Bech tercermundea
"En Caracas, el comunista rico y su elegante mujer francesa invitaron a Bech a cenar para que admirara su Henry Moore. La escultura, una figura reclinada de bronce ferozmente estriado -el arte intentando imitar la furia paciente de la naturaleza-, estaba expuesta en un jardín verde vallado donde jugaba una fuente iluminada por focos y florecían las buganvillas. Las bebidas -scoth, Cointreau- se materializaron sobre mesas de cristal. Bech quería disfrutar de las bebidas, el Moore, la belleza del suntuoso recinto, la paradoja de la opinión política, pero seguía trastornado por el vuelo desde Canaima, en donde había visto desaparecer a los indios. El piloto temerario había querido aterrizar en la pista militar no iluminada del centro de la ciudad, en lugar de hacerlo en el aeropuerto internacional junto a la costa, y otras avionetas, igualmente temerarias, descendían sin tregua delante de él, apremiadas por la caída del crepúsculo, por lo que no dejaba de tirar de los mandos y de maldecir, y el avión iba a rodar, y los tugurios de hojalata de las laderas de Caracas inundarían las ventanillas inclinadas... vertiginosas oleadas de mosaico.
"¡Caramba!" quiso exclamar el escritor norteamericano, pero tuvo miedo de pronunciarlo mal. Le agradó advertir, a través de la erupción de su terror, que su fría acompañante también estaba aterrada. Su cara aceitunada parecía envejecida, blanqueada. Sus magníficos párpados sedosos se cerraron de náusea o en oración. Su mano tanteó en busca de la de él, arañándole con sus largas uñas. Bech cogió su mano. Moriría con ella. El avión se zambulló y aterrizó elegantemente, bajo una luna romántica recién despuntada en el cielo nocturno, púrpura de postal, encima de Monte Ávila.
El embajador ofreció una cena a Bech y a la élite ghanesa. Eran una élite bajo este régimen, lo habían sido bajo Nkrumah y lo serían bajo el siguiente régimen. Las posiciones relativas dentro de la élite variaban, sin embargo; un hombre ligeramente degradado, con un exquisito acento de Oxford, se emborrachó y contó a Bech y a las mujeres que ocupaban la mesa el episodio de una procesión a pie en pos de Nkrumah. En aquellos tiempos (y sin duda en éstos), la élite llevaba pistola.
-Totalmente por sorpresa y sin ninguna provocación tangible -dijo el hombre a Bech, mientras su cara, como una estrella de basalto, relucía con su sudor espesado por la ginebra-, me asaltó aquel irresistible impulso de matarle. Irresistible; me picaba la palma de la mano, sentía en los dedos la pequeña cuadrícula del mango del revólver, encañoné hipnóticamente el punto exacto por donde entraría la bala en el centro de su occipucio. Se había convertido en un tirano. ¿No es así, señoras?

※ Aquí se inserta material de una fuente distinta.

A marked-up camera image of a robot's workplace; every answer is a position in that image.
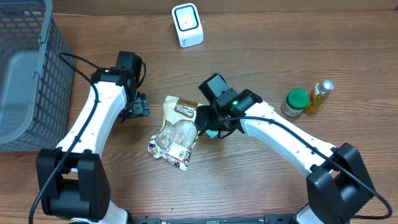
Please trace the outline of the teal white snack packet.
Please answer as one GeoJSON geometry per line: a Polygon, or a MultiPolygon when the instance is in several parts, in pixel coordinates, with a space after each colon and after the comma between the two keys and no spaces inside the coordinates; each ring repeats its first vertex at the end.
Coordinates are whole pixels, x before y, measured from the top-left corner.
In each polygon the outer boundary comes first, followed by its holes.
{"type": "Polygon", "coordinates": [[[218,131],[206,130],[206,134],[209,136],[209,138],[213,139],[217,137],[218,131]]]}

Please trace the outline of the brown white snack packet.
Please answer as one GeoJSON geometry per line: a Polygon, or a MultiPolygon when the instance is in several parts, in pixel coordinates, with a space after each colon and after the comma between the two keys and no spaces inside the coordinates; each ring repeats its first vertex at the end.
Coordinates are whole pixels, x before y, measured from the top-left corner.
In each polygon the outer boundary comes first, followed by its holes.
{"type": "Polygon", "coordinates": [[[163,123],[153,135],[147,150],[154,158],[164,158],[186,171],[198,139],[195,118],[201,104],[175,96],[167,96],[163,104],[163,123]]]}

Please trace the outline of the green lid white jar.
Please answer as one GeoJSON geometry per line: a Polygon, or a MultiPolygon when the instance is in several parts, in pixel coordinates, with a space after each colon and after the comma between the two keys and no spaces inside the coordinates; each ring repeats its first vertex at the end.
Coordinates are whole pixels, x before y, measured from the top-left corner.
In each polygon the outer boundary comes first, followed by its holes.
{"type": "Polygon", "coordinates": [[[298,116],[310,104],[310,95],[302,88],[291,90],[281,104],[282,112],[290,117],[298,116]]]}

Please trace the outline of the yellow juice bottle silver cap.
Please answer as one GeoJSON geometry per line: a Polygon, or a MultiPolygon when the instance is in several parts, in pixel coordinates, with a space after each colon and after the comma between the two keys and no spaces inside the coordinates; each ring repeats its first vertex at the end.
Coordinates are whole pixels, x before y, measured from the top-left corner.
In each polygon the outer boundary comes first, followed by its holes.
{"type": "Polygon", "coordinates": [[[320,105],[327,100],[333,89],[334,83],[331,80],[324,80],[317,83],[310,92],[310,103],[304,109],[304,112],[314,114],[320,105]]]}

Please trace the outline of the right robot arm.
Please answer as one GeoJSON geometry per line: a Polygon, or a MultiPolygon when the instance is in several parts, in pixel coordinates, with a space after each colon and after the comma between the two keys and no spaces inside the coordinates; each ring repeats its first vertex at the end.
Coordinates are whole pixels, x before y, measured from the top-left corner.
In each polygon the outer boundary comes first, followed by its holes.
{"type": "Polygon", "coordinates": [[[251,90],[237,93],[214,74],[199,87],[208,100],[198,107],[197,129],[239,130],[271,147],[306,179],[308,203],[292,223],[349,223],[373,198],[374,186],[359,151],[321,141],[278,115],[251,90]]]}

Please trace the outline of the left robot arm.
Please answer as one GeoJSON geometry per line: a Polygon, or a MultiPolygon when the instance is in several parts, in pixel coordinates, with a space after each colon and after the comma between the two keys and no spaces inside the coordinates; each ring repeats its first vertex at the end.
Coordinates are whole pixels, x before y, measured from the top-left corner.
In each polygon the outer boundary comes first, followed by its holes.
{"type": "Polygon", "coordinates": [[[102,163],[104,145],[120,118],[149,116],[139,87],[146,64],[134,52],[120,51],[113,67],[95,67],[87,101],[71,130],[54,149],[42,149],[36,160],[39,193],[28,221],[38,205],[46,215],[72,223],[132,223],[129,211],[111,201],[111,187],[102,163]]]}

Hubo una suave y precavida risita de conformidad por parte de las mujeres ghanesas. Eran magníficas las mujeres ghanesas, desde la negra del sur norteamericano hasta la que ocupa un cargo en el gabinete, fértiles y optimistas, envueltas en sus suntuosas túnicas y turbantes. Bech quiso reposar para siempre, a la luz de la vela, entre aquellas mujeres, como un sultán entre otras tantas almohadas. Mujeres y muerte y aviones: captó soñolientamente que había una cómoda triangulación en ello.
-El impulso se hizo irresistible -continuaba diciendo su informador-. Yo estaba luchando con un auténtico demonio; el sudor manaba de mí como de alguien a punto de vomitar. Tenía que hablar. Coincidió que a mi lado caminaba uno de sus guardaespaldas. Le susurré: "Samy, quiero matarle de un tiro". Tenía que decírselo a alguien o si no lo hubiera hecho. Quizá quería que él me lo impidiese; ¿quién conoce los abismos de la mentalidad del esclavo?; incluso que él me matara antes de que yo cometiera el sacrilegio. ¿Sabe lo que me dijo? Se volvió hacia mí, aquel guardaespaldas de 1'85 de estatura como mínimo, y me dijo solemnemente: "Yo también, Jimmy. Pero no ahora. Todavía no. Esperemos".